La présidente de la commission de la santé a repris la consultation des partenaires sociaux en juin et en août et le projet de texte a été amendé pour tenir compte des échanges. Des concessions importantes ont été faites, notamment sur la réforme paramétrique.

Trois ans de discussions, il me semble que c’est bien au-delà du suffisant. Nous devons désormais assumer nos responsabilités pour sauver le régime des retraites et garantir, tant le paiement des pensions actuelles que des pensions futures.
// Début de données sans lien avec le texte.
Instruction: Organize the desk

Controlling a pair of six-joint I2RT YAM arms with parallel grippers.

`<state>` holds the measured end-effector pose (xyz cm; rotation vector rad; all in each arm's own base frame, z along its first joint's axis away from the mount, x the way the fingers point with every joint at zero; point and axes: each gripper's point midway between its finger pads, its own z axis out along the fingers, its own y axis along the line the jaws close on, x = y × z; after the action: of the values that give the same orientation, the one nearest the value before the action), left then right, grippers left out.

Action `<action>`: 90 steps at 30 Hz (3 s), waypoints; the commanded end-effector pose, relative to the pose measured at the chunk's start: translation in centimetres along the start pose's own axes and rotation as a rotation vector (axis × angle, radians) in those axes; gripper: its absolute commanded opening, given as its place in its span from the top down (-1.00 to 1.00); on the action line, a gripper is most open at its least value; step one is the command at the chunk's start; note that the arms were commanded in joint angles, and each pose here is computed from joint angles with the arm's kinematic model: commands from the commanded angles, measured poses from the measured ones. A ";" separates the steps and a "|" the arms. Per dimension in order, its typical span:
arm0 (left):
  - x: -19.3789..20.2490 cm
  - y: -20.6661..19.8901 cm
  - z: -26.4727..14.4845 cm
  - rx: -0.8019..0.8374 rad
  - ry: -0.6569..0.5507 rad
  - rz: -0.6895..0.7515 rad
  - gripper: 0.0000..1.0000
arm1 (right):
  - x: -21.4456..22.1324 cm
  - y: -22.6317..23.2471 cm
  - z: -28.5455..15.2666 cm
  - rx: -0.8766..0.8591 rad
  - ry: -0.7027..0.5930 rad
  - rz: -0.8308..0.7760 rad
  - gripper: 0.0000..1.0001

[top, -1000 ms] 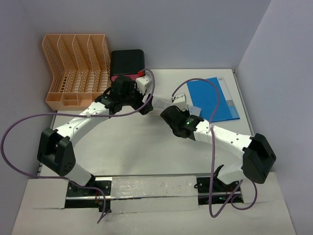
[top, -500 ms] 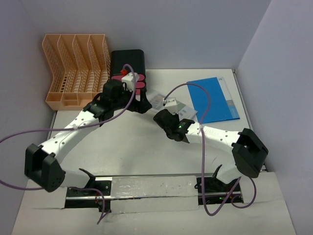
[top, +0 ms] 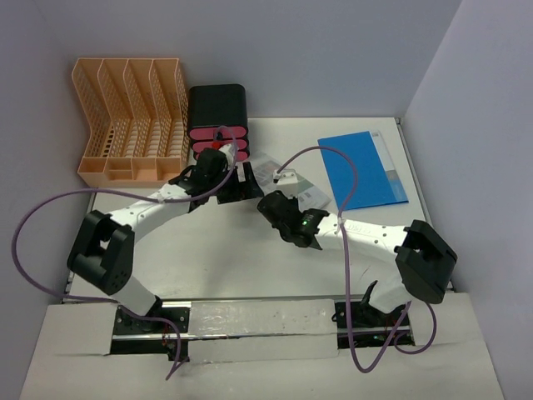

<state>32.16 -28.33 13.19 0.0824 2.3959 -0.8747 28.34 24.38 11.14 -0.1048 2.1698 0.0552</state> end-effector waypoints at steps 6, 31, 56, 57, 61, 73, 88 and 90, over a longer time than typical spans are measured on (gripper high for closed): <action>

Mais dans le même temps nous créons aussi le Conseil d’orientation et de suivi des retraites qui restera une instance de discussion pour faire évoluer les textes. J’en appelle donc à la sagesse et au sens des responsabilités de tous pour ne pas plonger notre pays dans une grève qui se fera nécessairement au détriment des salariés et des retraités.

Mes chers amis, je compte sur vous et sur votre institution pour nous accompagner dans notre volonté de réforme de notre Pays. Un nombre important de projets de loi du pays vous attend. La tâche est grande mais nous œuvrons tous dans le même sens, celui de l’intérêt général.